Here are some excerpts:
*We intend to sing the love of danger, the habit of energy and fearlessness. Courage, audacity, and revolt will be essential elements of our poetry. Up to now literature has exalted a pensive immobility, ecstasy, and sleep. *We intend to exalt aggresive action, a feverish insomnia, the racer’s stride, the mortal leap, the punch and the slap. *We affirm that the world’s magnificence has been enriched by a new beauty: the beauty of speed.
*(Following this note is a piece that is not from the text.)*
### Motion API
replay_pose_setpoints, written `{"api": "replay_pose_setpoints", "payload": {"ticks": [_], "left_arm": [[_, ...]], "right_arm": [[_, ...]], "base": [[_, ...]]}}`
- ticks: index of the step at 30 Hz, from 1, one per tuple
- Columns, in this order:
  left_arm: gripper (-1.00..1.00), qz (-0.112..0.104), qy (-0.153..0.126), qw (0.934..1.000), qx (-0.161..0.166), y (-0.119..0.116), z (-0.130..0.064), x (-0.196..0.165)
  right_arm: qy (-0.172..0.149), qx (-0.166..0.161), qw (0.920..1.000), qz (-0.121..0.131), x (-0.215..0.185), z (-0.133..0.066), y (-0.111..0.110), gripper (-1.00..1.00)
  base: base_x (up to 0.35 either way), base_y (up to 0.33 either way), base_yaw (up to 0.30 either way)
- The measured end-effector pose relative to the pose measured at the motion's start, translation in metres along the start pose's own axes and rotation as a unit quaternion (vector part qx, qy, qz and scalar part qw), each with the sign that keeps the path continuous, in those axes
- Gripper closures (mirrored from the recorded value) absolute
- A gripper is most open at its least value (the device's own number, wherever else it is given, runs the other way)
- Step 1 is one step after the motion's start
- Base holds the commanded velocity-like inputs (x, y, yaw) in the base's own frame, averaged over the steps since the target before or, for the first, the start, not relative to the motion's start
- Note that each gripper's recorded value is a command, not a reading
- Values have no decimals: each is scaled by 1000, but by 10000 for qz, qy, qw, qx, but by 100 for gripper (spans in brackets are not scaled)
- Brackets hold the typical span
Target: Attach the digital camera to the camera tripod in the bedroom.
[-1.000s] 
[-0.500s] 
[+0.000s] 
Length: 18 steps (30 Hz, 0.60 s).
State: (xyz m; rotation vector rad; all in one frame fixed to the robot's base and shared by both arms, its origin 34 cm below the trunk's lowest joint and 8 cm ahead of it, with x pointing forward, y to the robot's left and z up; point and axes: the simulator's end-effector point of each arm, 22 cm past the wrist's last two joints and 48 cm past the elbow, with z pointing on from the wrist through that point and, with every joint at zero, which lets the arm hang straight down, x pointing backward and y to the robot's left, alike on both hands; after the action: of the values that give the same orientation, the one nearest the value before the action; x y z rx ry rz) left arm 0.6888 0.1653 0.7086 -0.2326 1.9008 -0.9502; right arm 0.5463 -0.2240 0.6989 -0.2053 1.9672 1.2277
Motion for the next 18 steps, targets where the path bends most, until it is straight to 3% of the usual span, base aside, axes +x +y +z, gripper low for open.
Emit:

A racing car whose hood is adorned with great pipes, like serpents of explosive breath—a roaring car that seems to ride on grapeshot is more beautiful than the Victory of Samothrace. *We want to hymn the man at the wheel, who hurls the lance of his spirit across the Earth, along the circle of its orbit. *The poet must spend himself with ardor, splendor, and generosity, to swell the enthusiastic fervor of the primordial elements. Except in struggle, there is no more beauty. No work without an aggressive character can be a masterpiece. Poetry must be conceived as a violent attack on unknown forces, to reduce and prostrate them before man. *We stand on the last promontory of the centuries!... Why should we look back, when what we want is to break down the mysterious doors of the impossible? Time and Space died yesterday. *We already live in the absolute, because we have created eternal, omnipresent speed. *We will glorify war—the world’s only hygiene—militarism, patriotism, the destructive gesture of freedom-bringers, beautiful ideas worth dying for, and scorn for woman. *We will destroy the museums, libraries, academies of every kind, will fight moralism, feminism, every opportunistic or utilitarian cowardice. Above, Filippo Marinetti's Futurist Words-in-Freedom (1919).